### [Exercise prompt]
The whole listing needs to be written out exactly, except for any images.

### [Given data]
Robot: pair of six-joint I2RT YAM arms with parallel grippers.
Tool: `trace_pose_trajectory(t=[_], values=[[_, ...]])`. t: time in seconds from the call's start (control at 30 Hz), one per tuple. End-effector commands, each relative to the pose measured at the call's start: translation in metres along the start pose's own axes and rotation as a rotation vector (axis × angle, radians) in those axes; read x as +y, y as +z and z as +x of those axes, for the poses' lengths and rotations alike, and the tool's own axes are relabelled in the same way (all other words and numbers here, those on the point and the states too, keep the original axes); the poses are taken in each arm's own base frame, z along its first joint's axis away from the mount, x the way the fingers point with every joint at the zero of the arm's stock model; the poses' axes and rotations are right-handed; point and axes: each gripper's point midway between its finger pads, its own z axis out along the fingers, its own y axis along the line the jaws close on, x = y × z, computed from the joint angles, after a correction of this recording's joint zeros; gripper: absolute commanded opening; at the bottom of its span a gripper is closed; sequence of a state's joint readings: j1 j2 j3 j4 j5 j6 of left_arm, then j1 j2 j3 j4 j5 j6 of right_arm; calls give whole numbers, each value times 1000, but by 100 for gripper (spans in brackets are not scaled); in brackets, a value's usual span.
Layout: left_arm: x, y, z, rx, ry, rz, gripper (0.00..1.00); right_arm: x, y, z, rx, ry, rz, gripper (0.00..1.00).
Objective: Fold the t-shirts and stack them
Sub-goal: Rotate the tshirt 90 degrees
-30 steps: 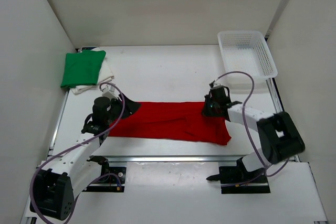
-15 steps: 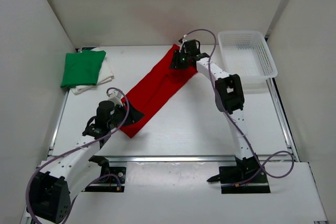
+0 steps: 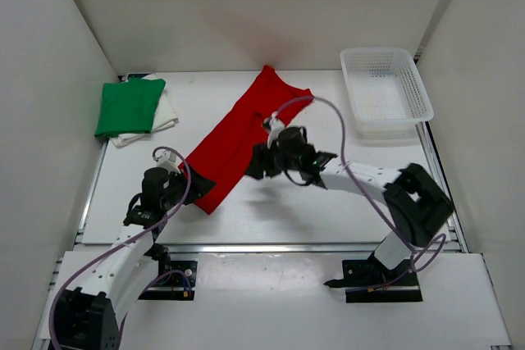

### [Solution to this problem]
Robot: pair of six-joint I2RT YAM arms with parallel grippers.
Tool: `trace_pose_trajectory(t=[_], values=[[_, ...]])`. t: time in seconds from the call's start (control at 30 Hz), one per tuple. End-effector commands, each relative to the pose measured at the call's start: translation in metres along the start pose's own axes and rotation as a rotation vector (axis × angle, radians) in those axes; read x as +y, y as +z and z as +x of those axes, for the poses' lengths and rotations alike, and the tool's own axes are relabelled in the same way (all other words and numbers here, those on the point and the states too, keep the original axes); the poses are taken in each arm's own base frame, z along its first joint's axis away from the mount, x the way the fingers point with every joint at the zero of the arm's stock model; the poses' axes and rotations are right-handed; point and axes: each gripper's point midway between its finger pads, its own z axis out along the fingers, its own y axis along the line the jaws close on, x = y × z, computed from the joint angles, after a correction of this recording's joint zeros; gripper: absolute commanded opening; at the bottom of its span a gripper is closed; sequence of a state's joint readings: j1 j2 j3 j4 j5 j6 of left_arm, then j1 j2 j3 j4 j5 j6 of right_arm; calls give whole numbers, each value times 1000, but by 100 for gripper (spans in brackets are not scaled); in brackets, a value's usual span.
Layout: left_arm: x, y, z, rx, ry, rz, gripper (0.00..1.00); right_arm: x, y, z, rx, ry, rz, gripper (0.00..1.00).
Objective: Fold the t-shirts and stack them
Sub-goal: Rotate the tshirt 90 degrees
-30 steps: 
-15 steps: 
+0 steps: 

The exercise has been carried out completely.